┌─ Given data
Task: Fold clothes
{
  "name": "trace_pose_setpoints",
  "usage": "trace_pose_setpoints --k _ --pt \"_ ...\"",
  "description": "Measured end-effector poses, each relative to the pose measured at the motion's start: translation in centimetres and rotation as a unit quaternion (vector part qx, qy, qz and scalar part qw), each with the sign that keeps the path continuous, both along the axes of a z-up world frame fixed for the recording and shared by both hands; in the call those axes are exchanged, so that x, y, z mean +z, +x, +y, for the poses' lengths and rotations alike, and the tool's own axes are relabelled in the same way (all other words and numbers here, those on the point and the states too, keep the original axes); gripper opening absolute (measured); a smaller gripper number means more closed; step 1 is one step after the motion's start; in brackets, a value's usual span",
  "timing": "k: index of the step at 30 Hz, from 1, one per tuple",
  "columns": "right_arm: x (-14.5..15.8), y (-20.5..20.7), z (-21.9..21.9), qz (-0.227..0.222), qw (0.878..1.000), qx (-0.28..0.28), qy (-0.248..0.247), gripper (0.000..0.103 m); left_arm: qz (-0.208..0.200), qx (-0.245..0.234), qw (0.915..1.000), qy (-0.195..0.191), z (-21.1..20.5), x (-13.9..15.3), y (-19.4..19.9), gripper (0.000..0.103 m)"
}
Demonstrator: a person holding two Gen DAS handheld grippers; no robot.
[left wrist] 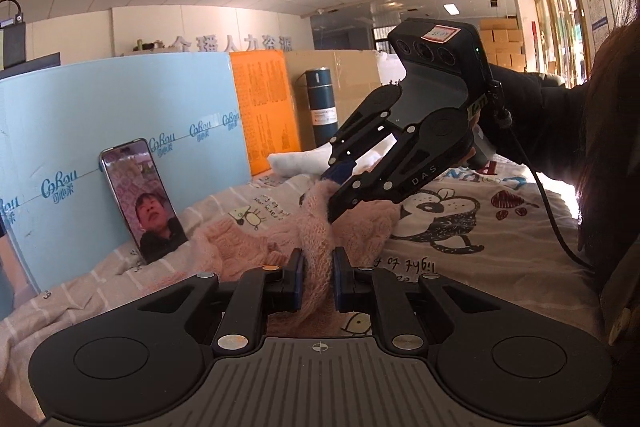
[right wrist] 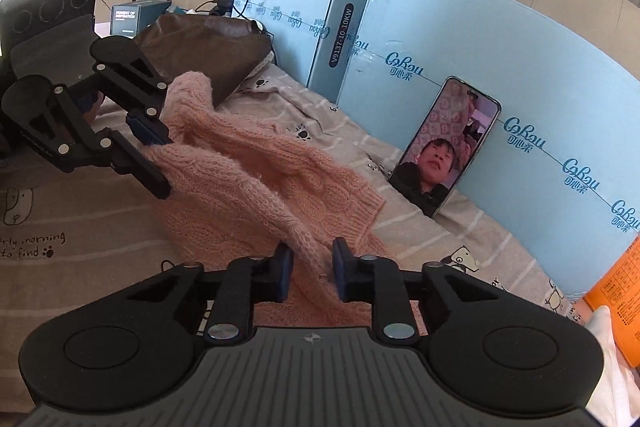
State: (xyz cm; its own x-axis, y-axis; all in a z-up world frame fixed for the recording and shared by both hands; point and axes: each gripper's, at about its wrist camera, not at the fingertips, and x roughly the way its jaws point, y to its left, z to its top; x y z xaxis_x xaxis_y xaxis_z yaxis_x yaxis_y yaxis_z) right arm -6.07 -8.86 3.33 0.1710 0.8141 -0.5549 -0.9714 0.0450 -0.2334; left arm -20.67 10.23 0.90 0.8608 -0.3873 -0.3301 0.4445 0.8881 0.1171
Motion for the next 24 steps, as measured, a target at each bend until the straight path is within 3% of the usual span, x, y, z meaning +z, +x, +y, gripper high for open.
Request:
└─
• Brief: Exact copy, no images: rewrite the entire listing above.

• Result of this exercise:
Task: Fold clothes
{
  "name": "trace_pose_setpoints",
  "usage": "trace_pose_setpoints --k _ --pt \"_ ...\"",
  "description": "Measured end-effector poses, each relative to the pose measured at the motion's start: translation in centimetres and rotation as a unit quaternion (vector part qx, qy, qz and scalar part qw), each with the sign that keeps the path continuous, both along the axes of a z-up world frame fixed for the recording and shared by both hands; in the call those axes are exchanged, so that x, y, z mean +z, +x, +y, for the poses' lengths and rotations alike, and the tool's own axes are relabelled in the same way (all other words and numbers here, those on the point and the states too, keep the original axes); gripper opening absolute (measured); a smaller gripper number means more closed; step 1 is one step after the motion's start; in brackets, a value's usual span",
  "timing": "k: index of the step at 30 Hz, from 1, one per tuple",
  "columns": "right_arm: x (-14.5..15.8), y (-20.5..20.7), z (-21.9..21.9), qz (-0.227..0.222), qw (0.878..1.000), qx (-0.28..0.28), qy (-0.248..0.247), gripper (0.000..0.103 m); left_arm: qz (-0.208..0.200), qx (-0.245..0.234), qw (0.915..1.000), qy (-0.195..0.191), z (-21.1..20.5), x (-13.9..15.3), y (-19.4..19.9), gripper (0.000..0.103 m)"
}
Demonstrator: a person holding two Gen DAS handheld grippers; no robot.
[left wrist] 
[right wrist] 
State: (xyz cm; its own x-axis, y-axis; all in a z-up world frame fixed for the recording and shared by both hands; point and axes: each gripper's, at about its wrist camera, not at the fingertips, and x roughly the way its jaws point, y to its left, z to its top; x y z xaxis_x xaxis_y xaxis_z yaxis_x yaxis_y yaxis_z) right arm -6.07 -8.86 3.33 0.1710 0.8141 -0.5549 -0.9714 0.0450 -0.2334; left arm -20.67 10.23 0.90 0.8608 -0.3873 -0.3301 0.4445 0.8881 0.1171
Motion for the next 24 steps, as measured, a target at each bend until the straight path is within 3% of the usual span, x, y, z meaning +z, +x, +y, gripper high for open.
Request:

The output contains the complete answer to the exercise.